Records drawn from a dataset
☆ ☆ ☆ ☆ ☆ ☆ ☆
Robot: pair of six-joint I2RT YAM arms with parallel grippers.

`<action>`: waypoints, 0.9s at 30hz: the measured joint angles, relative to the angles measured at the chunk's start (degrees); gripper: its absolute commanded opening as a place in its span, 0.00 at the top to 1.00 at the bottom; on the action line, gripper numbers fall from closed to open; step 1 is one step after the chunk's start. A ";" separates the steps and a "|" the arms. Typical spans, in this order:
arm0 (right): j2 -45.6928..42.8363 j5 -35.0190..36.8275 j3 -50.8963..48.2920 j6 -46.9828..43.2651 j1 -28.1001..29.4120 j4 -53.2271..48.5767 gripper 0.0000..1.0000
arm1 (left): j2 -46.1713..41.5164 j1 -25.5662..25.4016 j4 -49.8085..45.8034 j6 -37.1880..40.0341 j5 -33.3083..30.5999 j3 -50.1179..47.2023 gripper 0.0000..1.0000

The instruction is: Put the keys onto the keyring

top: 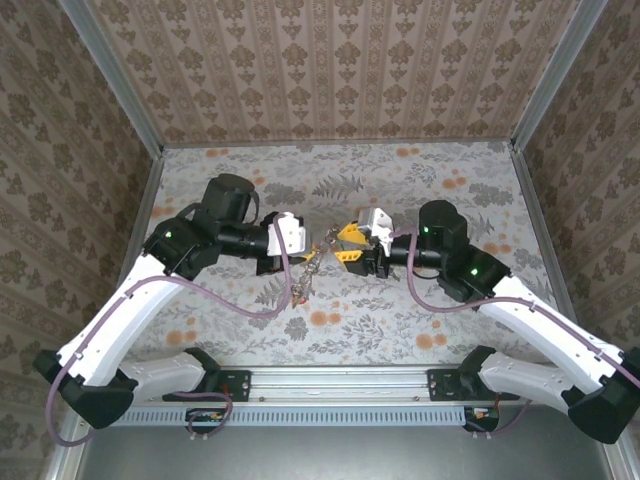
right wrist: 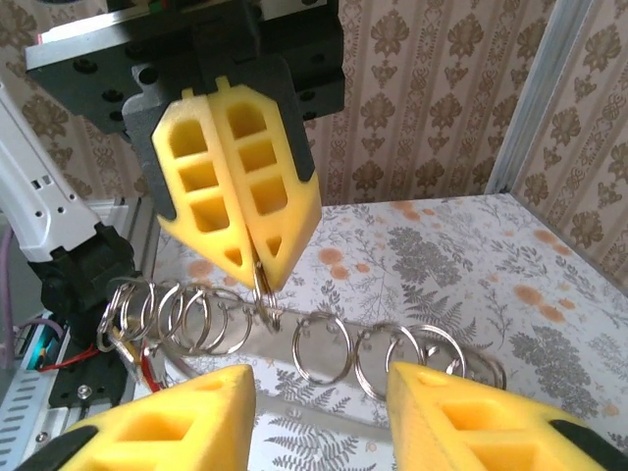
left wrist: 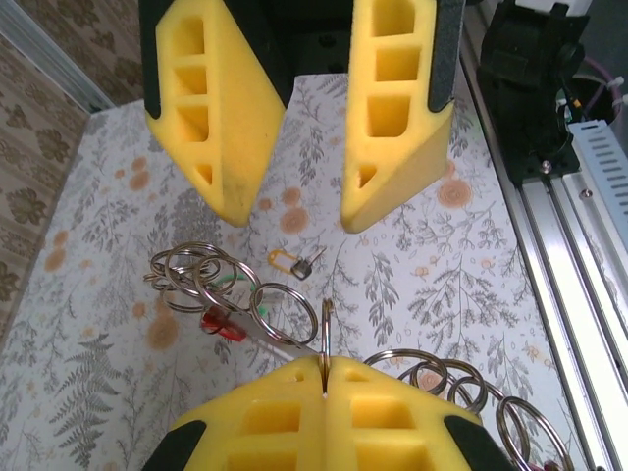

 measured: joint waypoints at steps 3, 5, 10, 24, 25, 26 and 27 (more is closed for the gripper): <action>1.70 -0.04 1.03 -1.11 0.55 -0.04 0.65 | 1.20 0.02 0.00 0.39 -0.57 0.15 1.00; 2.19 -0.04 1.36 -1.90 1.07 -0.44 0.67 | 1.55 0.07 0.00 0.59 -0.87 0.15 1.00; 2.58 -0.04 2.34 -4.15 2.14 -2.14 0.72 | 1.68 0.17 0.00 0.63 -0.87 0.15 1.00; 6.12 0.00 4.52 -8.20 3.74 -4.70 0.78 | 1.68 0.17 -0.07 0.61 -0.83 0.15 1.00; 6.25 0.00 4.61 -8.39 3.74 -4.70 0.80 | 1.68 0.17 -0.13 0.61 -0.83 0.15 1.00; 6.47 0.00 4.79 -8.66 3.74 -4.70 0.84 | 1.66 0.17 -0.20 0.63 -0.81 0.15 1.00; 6.60 0.00 4.94 -8.72 3.74 -4.70 0.91 | 1.68 0.17 -0.24 0.61 -0.81 0.15 1.00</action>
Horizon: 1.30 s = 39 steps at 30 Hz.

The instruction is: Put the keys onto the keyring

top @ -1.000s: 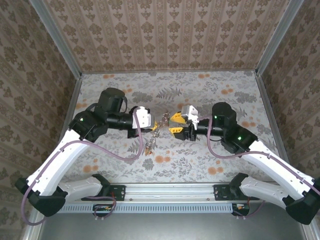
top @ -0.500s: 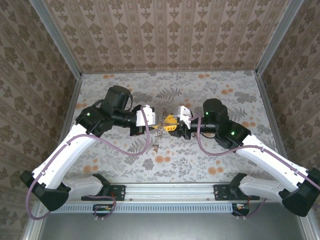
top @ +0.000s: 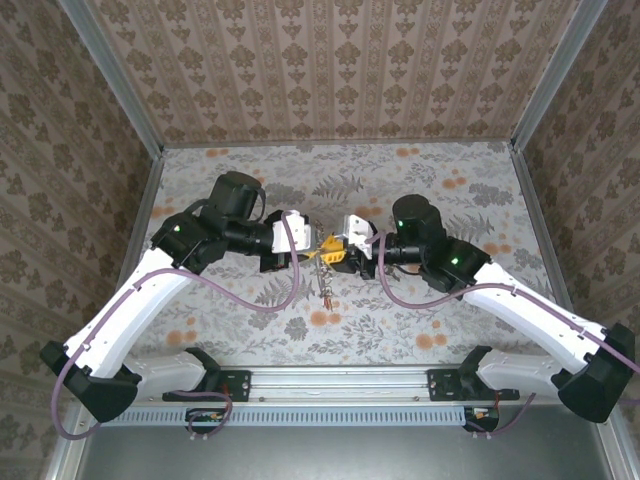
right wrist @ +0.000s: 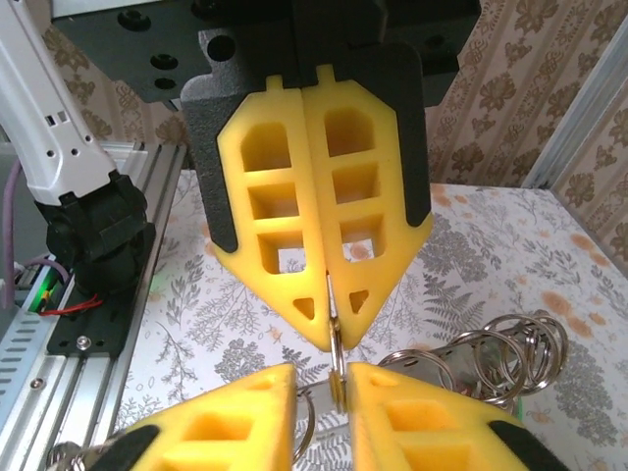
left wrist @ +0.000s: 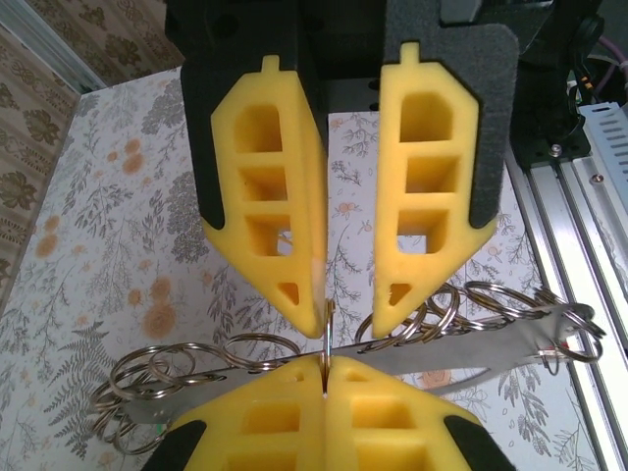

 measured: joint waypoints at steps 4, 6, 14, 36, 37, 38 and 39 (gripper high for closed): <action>0.26 0.37 0.20 -0.61 0.02 -0.02 1.00 | -0.02 0.00 -0.55 -0.02 -0.02 0.00 1.00; 0.26 0.44 0.20 -0.70 0.04 0.02 1.00 | -0.02 0.00 -0.50 -0.04 -0.04 0.00 1.00; -1.75 0.70 -2.80 0.37 0.15 5.73 1.00 | -2.58 1.97 5.29 -3.39 5.46 -3.82 0.90; -2.89 -3.61 -8.20 11.63 -0.85 22.99 1.00 | -5.35 6.75 18.36 -12.13 18.80 -9.57 1.00; -2.91 -3.69 -8.24 11.89 -0.87 23.43 1.00 | -5.42 6.80 18.69 -12.20 19.04 -9.57 1.00; -2.99 -3.78 -8.31 12.07 -0.87 23.80 1.00 | -5.51 6.88 18.80 -12.50 19.37 -9.57 1.00; -2.99 -3.80 -8.37 12.13 -0.87 24.17 1.00 | -5.55 6.99 18.93 -12.57 19.56 -9.57 1.00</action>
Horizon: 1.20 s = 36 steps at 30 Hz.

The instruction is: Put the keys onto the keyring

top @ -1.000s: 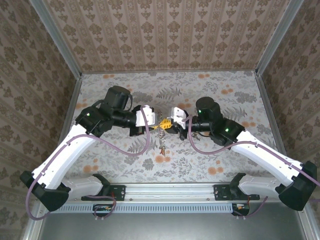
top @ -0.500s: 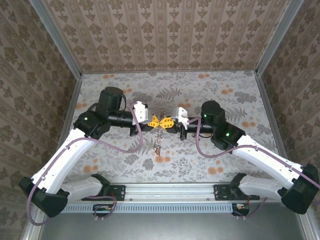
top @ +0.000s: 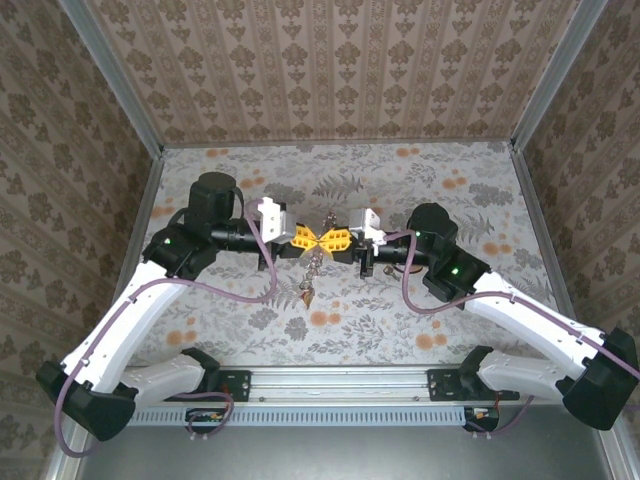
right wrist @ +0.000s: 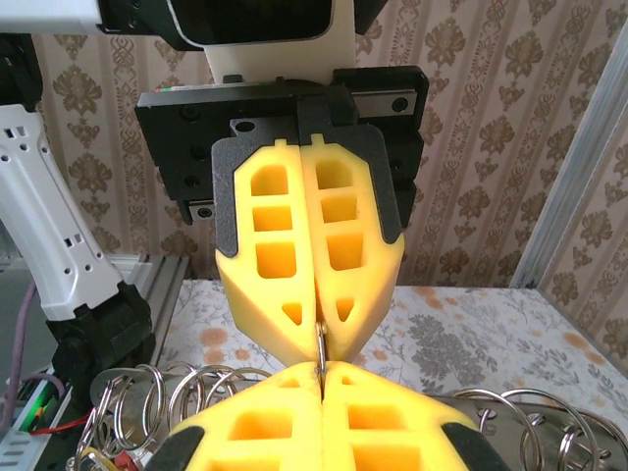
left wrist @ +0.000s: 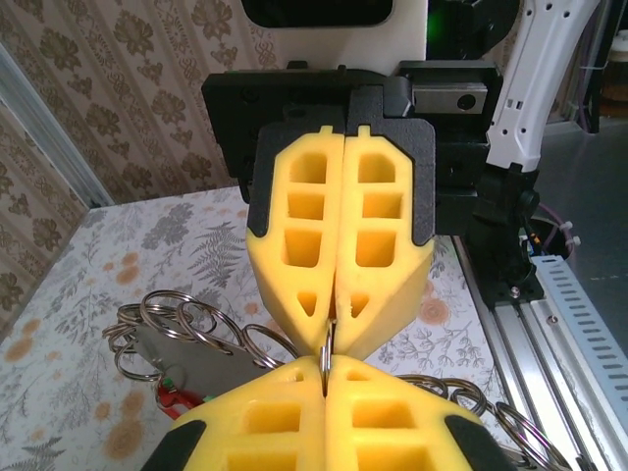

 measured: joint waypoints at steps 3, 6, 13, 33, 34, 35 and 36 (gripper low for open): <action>-0.07 0.07 -0.20 0.52 0.00 0.42 0.76 | -0.20 0.07 0.11 -0.02 0.04 0.00 1.00; -0.48 1.14 -0.20 1.33 0.00 -0.33 0.34 | -0.20 0.57 -0.59 0.02 -0.50 0.00 1.00; -8.37 11.28 -0.15 2.75 -0.31 -14.43 0.21 | -0.07 3.93 -2.05 -0.17 -3.10 -0.04 1.00; 16.35 36.30 5.73 24.26 -11.52 -54.45 0.29 | -7.76 10.97 4.94 -16.00 -6.10 -16.46 1.00; 17.94 36.30 5.73 24.13 -12.09 -54.42 0.30 | -7.78 10.99 5.49 -16.50 -5.75 -17.00 1.00; 19.41 36.30 5.73 23.89 -12.85 -54.38 0.31 | -7.69 11.04 5.81 -16.85 -5.35 -17.33 1.00; 20.70 36.33 5.73 23.78 -13.64 -54.34 0.33 | -7.65 11.30 6.01 -17.25 -4.90 -17.64 1.00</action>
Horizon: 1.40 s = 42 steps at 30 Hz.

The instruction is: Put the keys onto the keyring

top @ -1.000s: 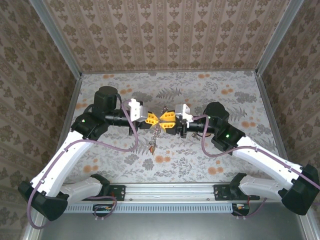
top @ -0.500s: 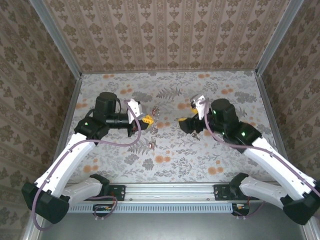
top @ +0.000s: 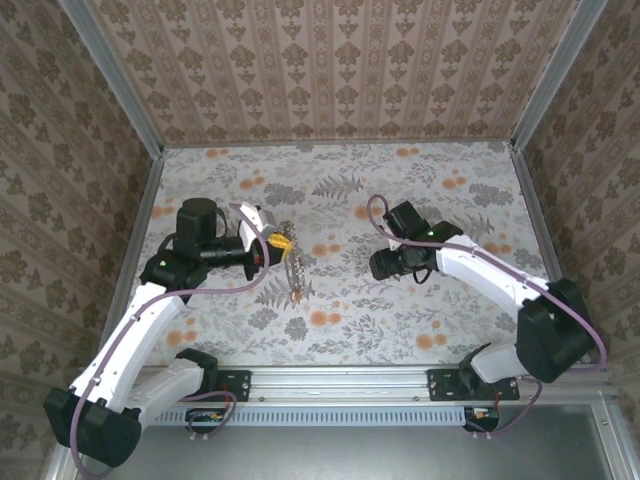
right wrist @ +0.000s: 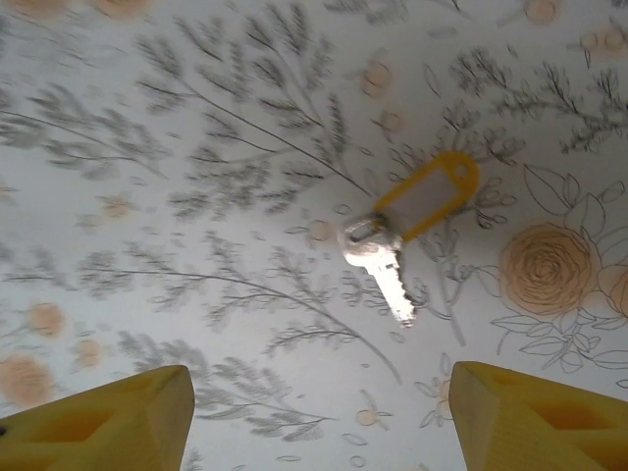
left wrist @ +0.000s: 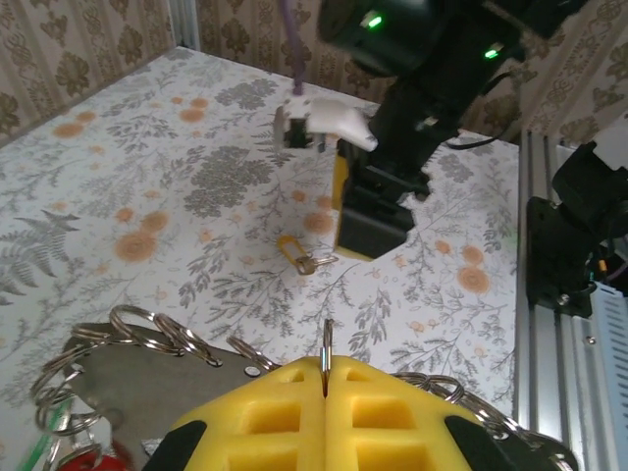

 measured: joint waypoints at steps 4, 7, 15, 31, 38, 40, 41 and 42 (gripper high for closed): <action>5.64 0.00 1.38 -1.92 -3.37 -0.46 0.36 | -0.02 1.16 1.49 -1.40 1.33 -0.33 1.00; 9.97 0.00 4.11 -4.35 -4.63 -1.01 0.39 | -0.07 1.53 2.84 -2.05 2.14 -0.37 1.00; 15.87 -0.44 9.11 -10.67 -4.92 -2.56 0.52 | -0.04 2.75 4.57 -3.23 3.98 -1.09 1.00; 20.44 -1.97 10.64 -15.41 -5.01 -4.31 0.72 | 0.00 3.74 5.95 -4.39 5.53 -1.20 1.00; 20.57 -2.84 10.64 -15.63 -5.01 -4.28 0.77 | 0.00 3.74 6.10 -4.42 5.55 -1.20 1.00; 20.79 -2.97 10.64 -15.87 -5.01 -4.26 0.77 | 0.00 3.74 6.12 -4.42 5.55 -1.20 1.00; 20.94 -3.06 10.64 -16.06 -5.01 -4.26 0.77 | 0.00 3.74 6.12 -4.42 5.55 -1.20 1.00; 21.14 -3.06 10.64 -16.26 -5.01 -4.26 0.77 | 0.00 3.74 6.12 -4.42 5.55 -1.20 1.00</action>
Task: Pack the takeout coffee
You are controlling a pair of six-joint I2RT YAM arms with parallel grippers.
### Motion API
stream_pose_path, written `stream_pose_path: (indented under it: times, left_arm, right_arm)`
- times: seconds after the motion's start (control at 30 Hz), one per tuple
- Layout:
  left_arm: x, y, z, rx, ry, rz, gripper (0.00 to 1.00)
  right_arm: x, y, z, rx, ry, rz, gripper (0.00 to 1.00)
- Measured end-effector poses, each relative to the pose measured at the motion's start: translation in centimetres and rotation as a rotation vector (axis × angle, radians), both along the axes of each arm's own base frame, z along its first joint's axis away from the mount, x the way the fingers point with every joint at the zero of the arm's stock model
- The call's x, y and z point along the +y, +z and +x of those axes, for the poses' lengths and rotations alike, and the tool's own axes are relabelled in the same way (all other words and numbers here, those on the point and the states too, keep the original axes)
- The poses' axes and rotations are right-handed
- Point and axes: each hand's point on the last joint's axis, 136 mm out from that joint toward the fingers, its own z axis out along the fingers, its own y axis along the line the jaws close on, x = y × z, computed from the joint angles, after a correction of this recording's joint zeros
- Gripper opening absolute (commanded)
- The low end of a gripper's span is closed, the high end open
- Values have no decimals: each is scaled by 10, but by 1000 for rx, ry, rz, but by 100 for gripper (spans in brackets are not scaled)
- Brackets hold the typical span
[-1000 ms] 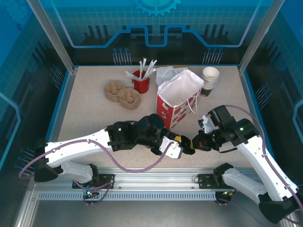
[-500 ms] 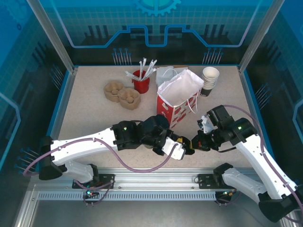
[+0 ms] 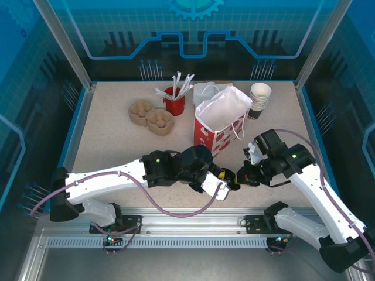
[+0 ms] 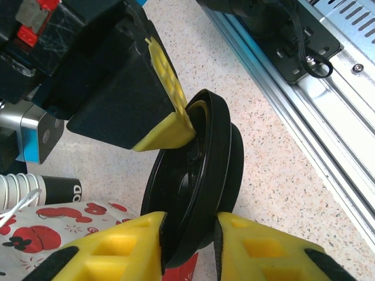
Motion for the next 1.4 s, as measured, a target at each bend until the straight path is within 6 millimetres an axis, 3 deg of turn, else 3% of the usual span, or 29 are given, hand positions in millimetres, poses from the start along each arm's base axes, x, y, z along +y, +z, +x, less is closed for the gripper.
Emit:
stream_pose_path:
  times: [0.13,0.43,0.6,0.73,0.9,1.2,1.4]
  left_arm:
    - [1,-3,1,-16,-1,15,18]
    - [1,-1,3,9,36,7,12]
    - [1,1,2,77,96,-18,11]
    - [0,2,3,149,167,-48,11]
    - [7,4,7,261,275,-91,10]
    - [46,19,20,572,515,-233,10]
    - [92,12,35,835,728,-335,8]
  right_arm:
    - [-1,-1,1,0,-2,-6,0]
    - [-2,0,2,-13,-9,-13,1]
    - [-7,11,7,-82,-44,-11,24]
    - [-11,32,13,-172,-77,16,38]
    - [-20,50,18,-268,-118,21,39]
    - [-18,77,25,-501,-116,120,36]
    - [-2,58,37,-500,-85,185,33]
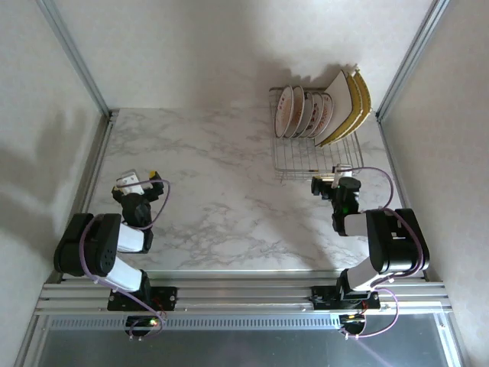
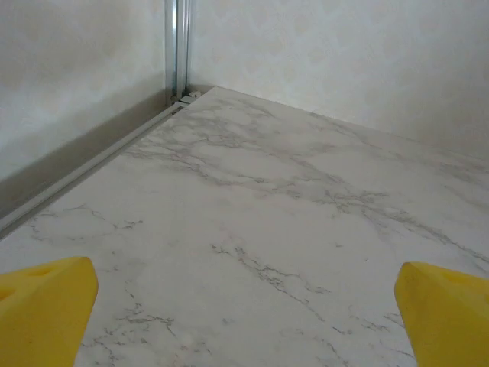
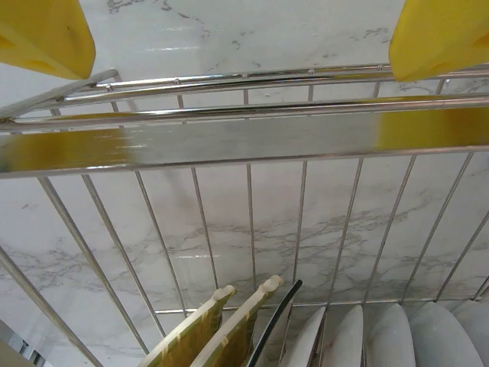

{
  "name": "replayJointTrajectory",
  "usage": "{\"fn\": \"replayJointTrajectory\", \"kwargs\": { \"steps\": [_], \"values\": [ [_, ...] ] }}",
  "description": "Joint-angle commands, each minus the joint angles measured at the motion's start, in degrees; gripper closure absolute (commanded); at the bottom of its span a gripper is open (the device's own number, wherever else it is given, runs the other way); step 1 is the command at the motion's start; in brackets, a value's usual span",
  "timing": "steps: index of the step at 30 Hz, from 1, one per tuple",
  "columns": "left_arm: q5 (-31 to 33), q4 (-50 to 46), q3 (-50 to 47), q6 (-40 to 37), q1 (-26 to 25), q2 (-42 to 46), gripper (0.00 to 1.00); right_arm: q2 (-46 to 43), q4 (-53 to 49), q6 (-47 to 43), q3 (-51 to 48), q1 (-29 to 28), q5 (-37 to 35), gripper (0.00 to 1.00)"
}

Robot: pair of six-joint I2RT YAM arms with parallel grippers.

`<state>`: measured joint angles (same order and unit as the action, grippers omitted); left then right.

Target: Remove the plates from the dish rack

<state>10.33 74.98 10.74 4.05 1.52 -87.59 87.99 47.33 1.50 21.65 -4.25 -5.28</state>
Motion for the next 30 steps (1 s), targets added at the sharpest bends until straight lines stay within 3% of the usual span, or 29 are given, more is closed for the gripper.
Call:
{"fn": "replayJointTrajectory", "kwargs": {
  "steps": [1,30],
  "values": [
    [0.8,2.1,0.9,-0.2,-0.6,-0.7,0.01,0.5,1.0,-0.4,0.9,0.3,0.4,0.01],
    [0.6,1.9,1.1,-0.4,-0.6,-0.6,0.01,0.0,-0.9,-0.3,1.8,0.4,0.5,0.01]
  ]
}}
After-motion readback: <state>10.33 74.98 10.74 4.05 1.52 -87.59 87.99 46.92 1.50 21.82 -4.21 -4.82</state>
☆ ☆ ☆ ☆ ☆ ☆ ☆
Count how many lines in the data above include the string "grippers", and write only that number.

4